With pictures left out, return only the lines from the line containing "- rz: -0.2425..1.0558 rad" through the end of the material below, both included.

———

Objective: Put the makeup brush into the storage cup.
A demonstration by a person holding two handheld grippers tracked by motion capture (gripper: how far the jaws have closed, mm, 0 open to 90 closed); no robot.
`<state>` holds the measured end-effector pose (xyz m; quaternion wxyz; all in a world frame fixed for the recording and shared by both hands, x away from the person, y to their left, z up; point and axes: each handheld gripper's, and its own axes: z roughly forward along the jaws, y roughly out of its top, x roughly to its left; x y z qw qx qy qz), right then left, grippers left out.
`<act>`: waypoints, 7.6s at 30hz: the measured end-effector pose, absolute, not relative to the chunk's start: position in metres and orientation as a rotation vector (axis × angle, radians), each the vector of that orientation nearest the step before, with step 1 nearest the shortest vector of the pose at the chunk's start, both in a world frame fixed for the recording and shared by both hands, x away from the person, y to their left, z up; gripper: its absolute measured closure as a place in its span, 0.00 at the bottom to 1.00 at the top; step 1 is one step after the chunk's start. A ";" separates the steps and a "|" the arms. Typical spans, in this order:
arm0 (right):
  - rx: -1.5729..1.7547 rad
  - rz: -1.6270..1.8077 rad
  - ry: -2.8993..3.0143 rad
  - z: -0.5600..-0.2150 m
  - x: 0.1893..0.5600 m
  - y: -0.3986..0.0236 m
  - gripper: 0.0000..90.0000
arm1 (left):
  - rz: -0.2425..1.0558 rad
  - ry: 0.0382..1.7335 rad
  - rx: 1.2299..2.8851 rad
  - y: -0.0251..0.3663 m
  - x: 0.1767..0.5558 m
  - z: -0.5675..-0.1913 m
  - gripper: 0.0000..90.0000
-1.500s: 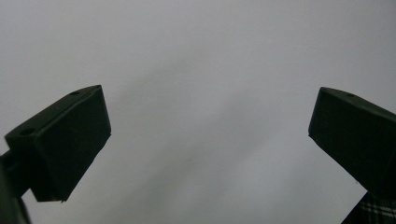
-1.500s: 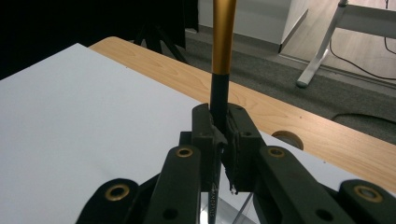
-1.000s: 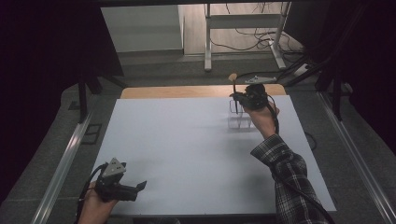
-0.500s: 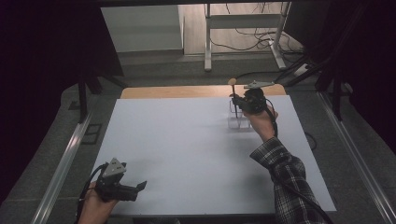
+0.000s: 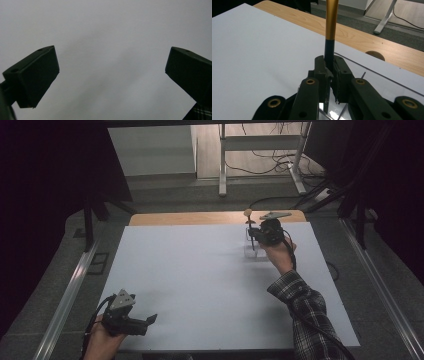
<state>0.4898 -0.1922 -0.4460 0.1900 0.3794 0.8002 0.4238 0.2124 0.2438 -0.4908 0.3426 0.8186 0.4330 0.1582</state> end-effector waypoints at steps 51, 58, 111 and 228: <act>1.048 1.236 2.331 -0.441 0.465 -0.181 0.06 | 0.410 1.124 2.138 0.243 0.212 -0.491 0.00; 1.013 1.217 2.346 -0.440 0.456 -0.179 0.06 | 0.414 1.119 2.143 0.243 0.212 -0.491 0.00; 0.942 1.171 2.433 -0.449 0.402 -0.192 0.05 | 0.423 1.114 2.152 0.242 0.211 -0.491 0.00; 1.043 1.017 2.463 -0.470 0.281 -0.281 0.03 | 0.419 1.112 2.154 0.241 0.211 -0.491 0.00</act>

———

=== Reply to the exercise ===
  - rz: -0.2425..1.0558 rad
  - ry: 0.0382..1.7335 rad
  - rx: 1.2299..2.8851 rad
  - y: -0.0251..0.3663 m
  - x: 0.1767..0.5558 m
  - z: -0.5675..-0.1913 m
  - gripper: 0.0000..90.0000
-1.500s: 
-1.500s: 
-1.000s: 
-0.500s: 
+0.000s: 
<state>0.4898 -0.1922 -0.4460 0.1900 0.3794 0.8002 0.4238 0.2124 0.2438 -0.4908 0.3426 0.8186 0.4330 0.1582</state> end-effector waypoints at steps 51, 58, 111 and 228: <act>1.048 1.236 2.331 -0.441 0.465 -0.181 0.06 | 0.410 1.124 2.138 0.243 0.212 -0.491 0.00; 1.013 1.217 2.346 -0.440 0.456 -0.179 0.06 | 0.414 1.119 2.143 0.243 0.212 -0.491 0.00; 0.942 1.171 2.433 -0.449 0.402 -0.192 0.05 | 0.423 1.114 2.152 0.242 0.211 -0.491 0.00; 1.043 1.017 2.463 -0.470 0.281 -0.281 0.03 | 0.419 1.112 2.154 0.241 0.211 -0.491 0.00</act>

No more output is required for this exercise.